Chief Justice John G. Roberts Jr. played down the trouble the court had in reaching decisions with only eight members. “Sometimes we talk about cases longer to see if we can reach some type of agreement. But that’s it,” he told a group of judges and lawyers in Arkansas. “There are reasons most appellate courts have an odd number of judges. But the process is pretty much what it has been.”

But Justice Elena Kagan publicly praised Roberts for pushing the court to find compromise. (She did her part, siding with Roberts and Kennedy about as often as she did with her fellow liberals.)

However, the court still deadlocked on the labor union case, Obama’s plan to shield millions of undocumented immigrants from deportation and a handful of other cases. Seemingly tied on whether religiously affiliated groups could be freed from the Affordable Care Act’s requirement that they provide workers with contraceptive coverage, the justices sent the cases back to lower courts in the hope they could reach a compromise.

“I think what you’re seeing is a seriously crippled court,” said Steven R. Shapiro, legal director of the ACLU.

Conservatives said the relatively small number of cases in which the court could not reach a decision shows that there is not a pressing need to fill Scalia’s seat, as Democrats claim. But Elizabeth Wydra, president of the liberal Constitutional Accountability Center, disagreed.

The labor union case was one in which the tied vote kept the status quo in place, with an outcome Wydra favored. But she said she still thought it was wrong that major policy has been decided “with a single-sentence affirmance” of a lower-court decision rather than a reasoned opinion of the Supreme Court.

The failure to reach an agreement on Obama’s immigration plan, which aimed to shield millions of undocumented immigrants from deportation and give them the right to work legally in the United States, meant that a national policy was blocked by a district judge and a 2-to-1 vote of an appeals court panel, Wydra noted.

The Supreme Court was able to reach wide agreement on a clutch of election law cases by narrowing the results. Besides the one-person, one-vote case from Texas, the justices upheld a judge-drawn Virginia congressional redistricting plan that created a new district conducive to a minority candidate, and they approved of a plan drawn by Arizona’s independent panel. All three decisions were favorable to Democrats.

There was no movement on the call from Breyer and Ginsburg at the end of last term that the constitutionality of the death penalty be reexamined. But the court threw out Florida’s death penalty process, raised doubts about cases in other Southern states and, in a strongly worded opinion from Roberts, vacated the death sentence given to a young black man in Georgia by an all-white jury.

Shapiro and Katyal mentioned that the justices seem increasingly drawn into the debate outside the court about racial bias in the criminal justice system. The issue “is seeping into Supreme Court debate and Supreme Court decision-making in ways that are powerful,” Shapiro said.

In the end, the biggest decisions came back to Kennedy. Before writing his opinion in the University of Texas affirmative-action case, Kennedy had never approved of a race-conscious program, although he had not been as willing as his colleagues to outlaw the use of race.

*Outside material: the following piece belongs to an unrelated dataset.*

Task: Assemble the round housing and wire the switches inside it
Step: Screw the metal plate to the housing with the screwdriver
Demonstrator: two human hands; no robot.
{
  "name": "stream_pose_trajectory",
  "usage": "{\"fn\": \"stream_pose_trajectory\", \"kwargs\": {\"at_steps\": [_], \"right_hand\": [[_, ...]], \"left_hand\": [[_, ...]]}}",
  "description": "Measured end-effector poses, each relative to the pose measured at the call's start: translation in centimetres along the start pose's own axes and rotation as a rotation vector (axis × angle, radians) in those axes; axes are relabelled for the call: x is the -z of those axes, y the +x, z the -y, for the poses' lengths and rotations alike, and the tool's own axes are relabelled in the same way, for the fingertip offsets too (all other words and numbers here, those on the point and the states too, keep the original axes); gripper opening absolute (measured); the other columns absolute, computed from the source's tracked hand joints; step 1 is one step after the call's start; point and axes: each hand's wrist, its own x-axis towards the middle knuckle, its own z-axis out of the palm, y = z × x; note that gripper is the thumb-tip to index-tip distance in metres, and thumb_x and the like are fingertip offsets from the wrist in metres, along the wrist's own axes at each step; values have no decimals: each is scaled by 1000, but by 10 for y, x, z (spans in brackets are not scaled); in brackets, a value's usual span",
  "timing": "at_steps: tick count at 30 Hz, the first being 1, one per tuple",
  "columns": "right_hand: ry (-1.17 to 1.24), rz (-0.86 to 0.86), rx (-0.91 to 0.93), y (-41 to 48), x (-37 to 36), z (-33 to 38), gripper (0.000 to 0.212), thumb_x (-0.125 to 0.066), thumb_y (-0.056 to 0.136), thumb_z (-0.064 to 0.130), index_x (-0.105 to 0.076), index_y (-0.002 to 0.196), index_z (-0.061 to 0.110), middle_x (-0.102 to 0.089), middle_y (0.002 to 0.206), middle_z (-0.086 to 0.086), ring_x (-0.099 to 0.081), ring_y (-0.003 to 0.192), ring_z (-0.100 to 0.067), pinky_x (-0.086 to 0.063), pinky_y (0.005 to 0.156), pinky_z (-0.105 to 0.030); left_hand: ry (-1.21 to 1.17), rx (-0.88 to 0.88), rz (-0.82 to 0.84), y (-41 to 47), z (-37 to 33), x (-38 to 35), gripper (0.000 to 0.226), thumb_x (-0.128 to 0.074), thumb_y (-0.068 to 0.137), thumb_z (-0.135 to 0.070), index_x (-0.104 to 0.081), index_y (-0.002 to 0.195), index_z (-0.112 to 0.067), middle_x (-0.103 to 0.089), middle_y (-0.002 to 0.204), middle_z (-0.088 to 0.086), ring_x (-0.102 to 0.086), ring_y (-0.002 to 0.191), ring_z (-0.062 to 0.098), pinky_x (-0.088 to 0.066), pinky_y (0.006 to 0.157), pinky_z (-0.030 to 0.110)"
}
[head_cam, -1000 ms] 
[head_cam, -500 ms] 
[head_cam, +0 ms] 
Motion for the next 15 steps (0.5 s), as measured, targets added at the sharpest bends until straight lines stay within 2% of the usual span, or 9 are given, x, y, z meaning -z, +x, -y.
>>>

Prior to the abortion decision, he had found only one statute unlawful — requiring a woman to inform her husband of her decision to have the procedure — among dozens the court had reviewed.

The next president will shape the future of the aging court, but Garre wondered if its move to the left has already begun.

“Justice Kennedy had the biggest impact on the most important cases, and you have to wonder whether we have already seen a meaningful shift in the court, regardless of who fills Justice Scalia’s seat,” he said.